Inigo smiled, though his eyes were glimmering and it was clearly forced. A lot of his smiles were, and she mourned that she wouldn’t see a real one before it was all over, but it was better than nothing.
“That’s right. Lovely.”
***
“Did you ever think about what you’d name your children?”
The copse of trees muffled the sounds of camp around them, creating the illusion they were, if not alone, cut off from everyone else. Laslow paused, still bent over with the laces of his dancing slipper only half-tied.

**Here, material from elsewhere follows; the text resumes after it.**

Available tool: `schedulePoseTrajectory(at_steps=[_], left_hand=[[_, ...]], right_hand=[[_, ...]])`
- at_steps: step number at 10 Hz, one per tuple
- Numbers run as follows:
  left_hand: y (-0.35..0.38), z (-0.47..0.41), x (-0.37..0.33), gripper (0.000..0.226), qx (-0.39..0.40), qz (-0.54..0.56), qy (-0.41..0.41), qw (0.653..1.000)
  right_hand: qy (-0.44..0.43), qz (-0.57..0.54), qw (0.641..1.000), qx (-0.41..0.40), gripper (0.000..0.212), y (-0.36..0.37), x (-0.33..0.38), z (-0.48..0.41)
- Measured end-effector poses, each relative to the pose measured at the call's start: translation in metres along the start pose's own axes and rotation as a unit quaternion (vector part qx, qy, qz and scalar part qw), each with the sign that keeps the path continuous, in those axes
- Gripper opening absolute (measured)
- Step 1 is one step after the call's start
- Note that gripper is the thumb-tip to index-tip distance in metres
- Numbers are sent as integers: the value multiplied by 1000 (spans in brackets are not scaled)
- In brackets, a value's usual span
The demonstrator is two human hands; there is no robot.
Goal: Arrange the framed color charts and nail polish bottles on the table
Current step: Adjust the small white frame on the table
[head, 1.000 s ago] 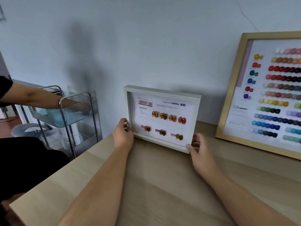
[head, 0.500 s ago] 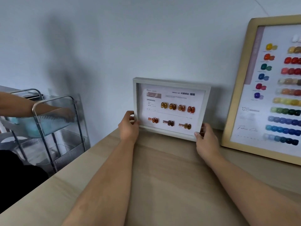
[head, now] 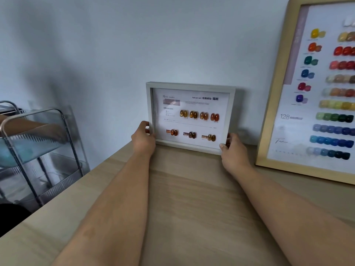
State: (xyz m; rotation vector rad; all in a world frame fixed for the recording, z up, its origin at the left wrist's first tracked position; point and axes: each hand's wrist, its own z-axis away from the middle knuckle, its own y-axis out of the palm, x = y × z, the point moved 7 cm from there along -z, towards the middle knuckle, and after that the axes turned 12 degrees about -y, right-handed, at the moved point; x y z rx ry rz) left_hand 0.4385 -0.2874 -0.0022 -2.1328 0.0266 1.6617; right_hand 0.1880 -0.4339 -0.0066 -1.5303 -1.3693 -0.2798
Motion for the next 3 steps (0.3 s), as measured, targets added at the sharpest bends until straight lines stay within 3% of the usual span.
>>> schedulePoseTrajectory(at_steps=[3], left_hand=[[-2, 10, 8, 45, 17, -36, -43, 998]], right_hand=[[8, 5, 1000, 12, 56, -4, 3, 10]])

“I never really considered such a thing,” he said. He finished the knot, flexed his feet, and, satisfied, straightened back up. “Though I suppose…”
He considered, for a long moment.
“Soleil.”
“Soleil?” The name was unfamiliar to her. “It’s pretty, but why that name?”
Laslow stood. He moved his right foot behind him and let his whole body lean back onto it, stretching his arms out to the sides and up, in a wide, circular arc. His hands, palms upwards, halted level with his head.
“The soleil is a movement from a certain school of dance back home.” He remained in the position for a moment longer before letting his arms drop and stepping back into a normal stance. “It symbolises being bathed in sunlight, or just the sun in general. I’ve always liked it.”  
Back home, again, with no name. The urge to ask him where his home was grabbed at her yet again, stronger this time, but she stopped herself. He couldn’t tell her about this mysterious back home, just as she couldn’t tell him about Valla, be it of old or be it of the ruin beneath their feet.
“It’s always a pleasure to see the sun rise again, after all. How about you?”
Azura ignored all the old family names that occurred to her and chose another: “Shigure.” It had always struck her as a good name.
“Shigure?”
She smiled. “A light shower of rain.”
“My, it seems we truly are fated. What do you say to Rainbow for our third?”
Even as she joined him in laughter, she couldn’t help but recall that there was a Vallite name that would have been perfect for such a theme: Iris, after one of Valla’s first queens.
“What’s with the sudden curiosity?” he asked. “Interested in starting a family?”
She sent him a coy smile. Laslow’s cheeks burnt red and he averted his gaze, but then a wistful look came over him.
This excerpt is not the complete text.